_About this task_. Exactly the lines from the one with "the person's left" to the end of the data below should be set down, and no others.

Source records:
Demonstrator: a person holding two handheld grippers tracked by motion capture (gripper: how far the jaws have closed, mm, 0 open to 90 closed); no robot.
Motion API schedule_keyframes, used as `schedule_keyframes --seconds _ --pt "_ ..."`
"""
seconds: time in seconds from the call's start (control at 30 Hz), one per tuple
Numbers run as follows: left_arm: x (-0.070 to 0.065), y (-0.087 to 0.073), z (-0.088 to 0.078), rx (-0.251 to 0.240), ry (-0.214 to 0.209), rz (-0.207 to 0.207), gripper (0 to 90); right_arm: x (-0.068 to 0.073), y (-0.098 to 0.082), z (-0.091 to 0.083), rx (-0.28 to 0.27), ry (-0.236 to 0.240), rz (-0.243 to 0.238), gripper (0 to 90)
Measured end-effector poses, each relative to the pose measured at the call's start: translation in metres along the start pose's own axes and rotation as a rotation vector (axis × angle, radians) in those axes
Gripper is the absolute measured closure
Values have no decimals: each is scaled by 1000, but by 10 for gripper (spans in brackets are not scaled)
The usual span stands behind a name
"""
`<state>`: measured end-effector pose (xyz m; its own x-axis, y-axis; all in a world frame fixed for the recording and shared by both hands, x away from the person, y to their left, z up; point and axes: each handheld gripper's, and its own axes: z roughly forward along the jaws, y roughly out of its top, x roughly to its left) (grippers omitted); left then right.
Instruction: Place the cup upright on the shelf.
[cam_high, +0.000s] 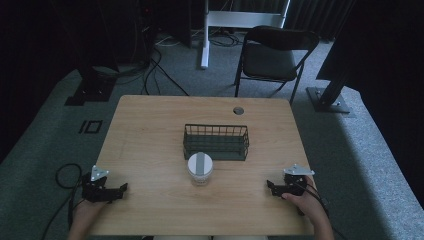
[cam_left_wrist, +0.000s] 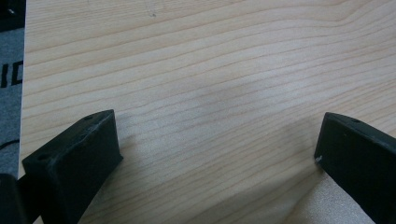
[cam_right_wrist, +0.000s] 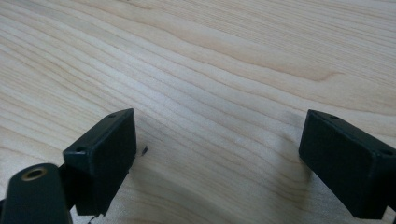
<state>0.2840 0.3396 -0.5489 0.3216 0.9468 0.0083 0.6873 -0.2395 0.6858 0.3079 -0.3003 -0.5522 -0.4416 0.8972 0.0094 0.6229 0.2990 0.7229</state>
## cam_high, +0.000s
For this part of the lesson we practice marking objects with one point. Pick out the clear jar with white lid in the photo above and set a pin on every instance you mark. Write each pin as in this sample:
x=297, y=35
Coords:
x=200, y=168

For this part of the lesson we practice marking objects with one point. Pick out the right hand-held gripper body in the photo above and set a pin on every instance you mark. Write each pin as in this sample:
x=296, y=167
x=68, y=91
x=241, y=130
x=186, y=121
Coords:
x=295, y=181

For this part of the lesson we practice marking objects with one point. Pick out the white desk frame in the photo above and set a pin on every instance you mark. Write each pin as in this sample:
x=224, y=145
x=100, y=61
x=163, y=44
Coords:
x=233, y=18

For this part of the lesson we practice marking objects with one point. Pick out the black metal stand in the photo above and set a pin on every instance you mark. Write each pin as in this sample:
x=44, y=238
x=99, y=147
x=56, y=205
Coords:
x=91, y=88
x=328, y=98

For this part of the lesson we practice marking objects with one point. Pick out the black folding chair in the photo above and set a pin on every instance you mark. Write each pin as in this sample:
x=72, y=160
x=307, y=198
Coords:
x=273, y=56

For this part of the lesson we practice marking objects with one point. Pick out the person's right hand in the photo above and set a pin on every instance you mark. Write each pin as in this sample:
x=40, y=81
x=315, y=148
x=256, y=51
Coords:
x=308, y=206

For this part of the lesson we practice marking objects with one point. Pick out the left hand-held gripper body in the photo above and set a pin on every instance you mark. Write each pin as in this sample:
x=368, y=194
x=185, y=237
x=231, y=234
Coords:
x=95, y=190

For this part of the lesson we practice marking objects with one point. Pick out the person's left hand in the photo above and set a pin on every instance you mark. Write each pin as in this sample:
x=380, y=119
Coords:
x=87, y=213

_Written solution_.
For this part of the lesson we practice marking objects with one point. Pick out the person's left hand in the photo above and set a pin on every instance you mark. Write each pin as in this sample:
x=380, y=119
Coords:
x=87, y=213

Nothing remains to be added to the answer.